Um den schützenden Überzug nicht zu beschädigen, müssen magensaftresistente Arzneimittel in der Regel unversehrt (ohne Teilen, Zerbeißen, Lutschen) geschluckt werden. Für Arzneiformen, in denen einzelne Pellets magensaftresistent überzogen sind, gilt das „Teil-Verbot“ nicht. Diese zwar magensaftresistenten, aber multipartikulär formulierten Arzneimittel (Granulatpartikel, Pellets, Mikrotabletten) müssen auch nicht nüchtern eingenommen werden, weil sie gemeinsam mit dem Speisebrei aus dem Magen in den Dünndarm entleert werden. Dennoch gilt auch hier: die Darreichungsform nicht zerbeißen!

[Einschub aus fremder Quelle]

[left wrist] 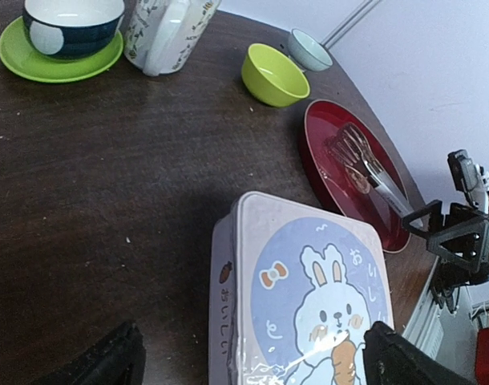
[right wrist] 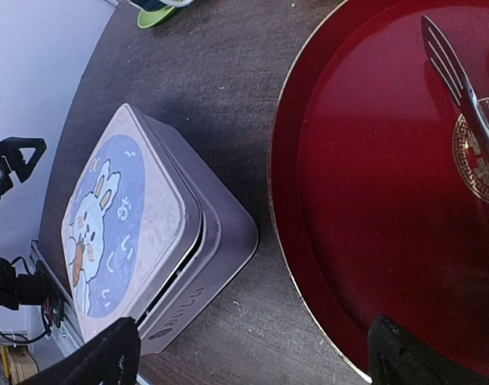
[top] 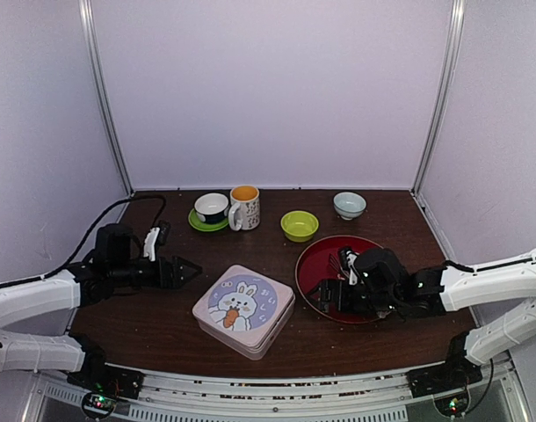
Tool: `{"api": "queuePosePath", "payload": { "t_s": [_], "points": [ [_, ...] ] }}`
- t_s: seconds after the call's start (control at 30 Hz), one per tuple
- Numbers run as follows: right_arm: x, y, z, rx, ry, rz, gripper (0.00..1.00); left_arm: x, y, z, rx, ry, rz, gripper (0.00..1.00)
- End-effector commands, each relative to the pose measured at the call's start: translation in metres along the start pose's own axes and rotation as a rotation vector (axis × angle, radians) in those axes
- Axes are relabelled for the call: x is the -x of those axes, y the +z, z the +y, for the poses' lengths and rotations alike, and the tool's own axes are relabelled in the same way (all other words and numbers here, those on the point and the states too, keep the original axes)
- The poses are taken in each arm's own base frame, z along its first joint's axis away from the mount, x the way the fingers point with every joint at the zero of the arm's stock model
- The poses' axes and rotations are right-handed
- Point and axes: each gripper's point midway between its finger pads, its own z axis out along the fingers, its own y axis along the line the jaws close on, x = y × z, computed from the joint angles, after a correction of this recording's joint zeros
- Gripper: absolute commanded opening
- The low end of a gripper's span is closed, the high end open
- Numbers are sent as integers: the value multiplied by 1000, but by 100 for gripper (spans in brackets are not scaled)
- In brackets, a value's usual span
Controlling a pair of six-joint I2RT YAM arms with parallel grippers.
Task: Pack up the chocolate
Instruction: Place the box lid on the packing box.
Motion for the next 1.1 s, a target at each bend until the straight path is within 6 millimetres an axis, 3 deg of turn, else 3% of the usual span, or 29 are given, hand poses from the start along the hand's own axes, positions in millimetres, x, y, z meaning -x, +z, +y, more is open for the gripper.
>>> {"api": "queuePosePath", "payload": {
  "t_s": [0.0,0.23,0.43,1.07],
  "points": [
    [3,6,9,-4,85,-19,100,18,0,0,-7,18,-69,97],
    [-7,24,46,61,153,2,100,4,20,7,8,60,110,79],
    [-9,33,54,57,129,24,100,-5,33,6,-36,48,167,70],
    [-20,50,71,115,179,83,100,-28,56,3,-80,9,263,60]
  ]
}}
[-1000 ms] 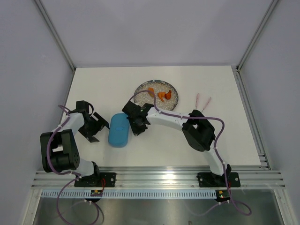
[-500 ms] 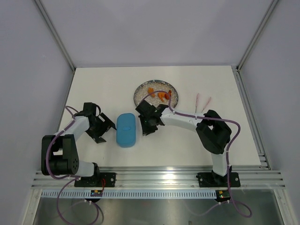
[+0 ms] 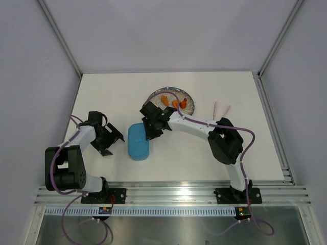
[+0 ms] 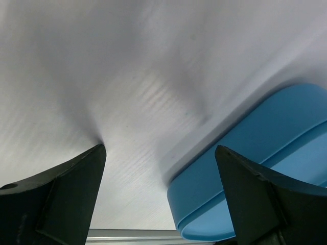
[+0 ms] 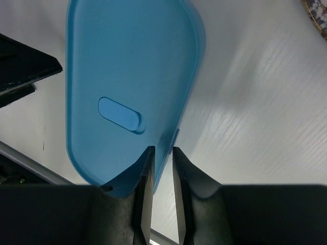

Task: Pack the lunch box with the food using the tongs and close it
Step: Close the box lid on the packing box.

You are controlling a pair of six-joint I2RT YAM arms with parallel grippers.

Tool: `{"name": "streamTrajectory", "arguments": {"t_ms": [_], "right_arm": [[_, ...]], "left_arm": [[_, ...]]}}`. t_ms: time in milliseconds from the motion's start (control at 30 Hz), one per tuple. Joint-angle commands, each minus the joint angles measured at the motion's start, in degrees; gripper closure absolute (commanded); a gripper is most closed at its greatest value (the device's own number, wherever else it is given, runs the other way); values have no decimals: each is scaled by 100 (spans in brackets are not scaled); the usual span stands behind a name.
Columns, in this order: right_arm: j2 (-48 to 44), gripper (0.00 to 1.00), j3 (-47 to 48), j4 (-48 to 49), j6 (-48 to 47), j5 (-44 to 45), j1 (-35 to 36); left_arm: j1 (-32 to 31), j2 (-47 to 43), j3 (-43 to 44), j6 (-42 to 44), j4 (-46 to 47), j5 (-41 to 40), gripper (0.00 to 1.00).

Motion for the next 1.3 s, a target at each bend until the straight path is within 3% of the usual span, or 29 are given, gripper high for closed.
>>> {"name": "streamTrajectory", "arguments": {"t_ms": [0,267,400,700,967,1267], "right_arm": [[143,72,295,-174,-129,30,58],[-209,72,76,-209,-120,470,23],[-130,68,225,-314,-155,575,14],[-209,59,252,-104,-23,382,-249],[-200,59,-56,441,240,-382,-373],[-156,63,-205,687,381,-523,-373]], "left_arm": [[168,-322,315,254,-198,-353,7],[194,-894,649,536,-524,-846,7],[186,-1088,720,746,-506,-689,7],[124,-807,623,844,-278,-258,10],[124,-605,482,782,-93,-100,10],[124,-341,359,694,100,208,11]]}}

Bitte nicht gleichzeitig: Antazida und Macrogole 

Dass jemand, der Omeprazol einnimmt, eventuell auch Antazida anwendet, ist gar nicht so unwahrscheinlich. Dann sollte man die Patienten darauf hinweisen, dass Antazida bei simultaner Gabe mit magensaftresistenten Arzneimitteln deren verfrühte Freisetzung im Magen herbeiführen können.

Bei dem am häufigsten eingesetzten magensaftresistenten Filmbildner Eudragit™ L (Methacrylsäure-Ethylacrylat-Copolymere) sollte man außerdem an unerwünschte Interaktionen mit Macrogolen denken: Sie können in Laxanzien oder als Hilfsstoffe zum Einsatz kommen und Eudragit™ L in seiner Säureresistenz einschränken.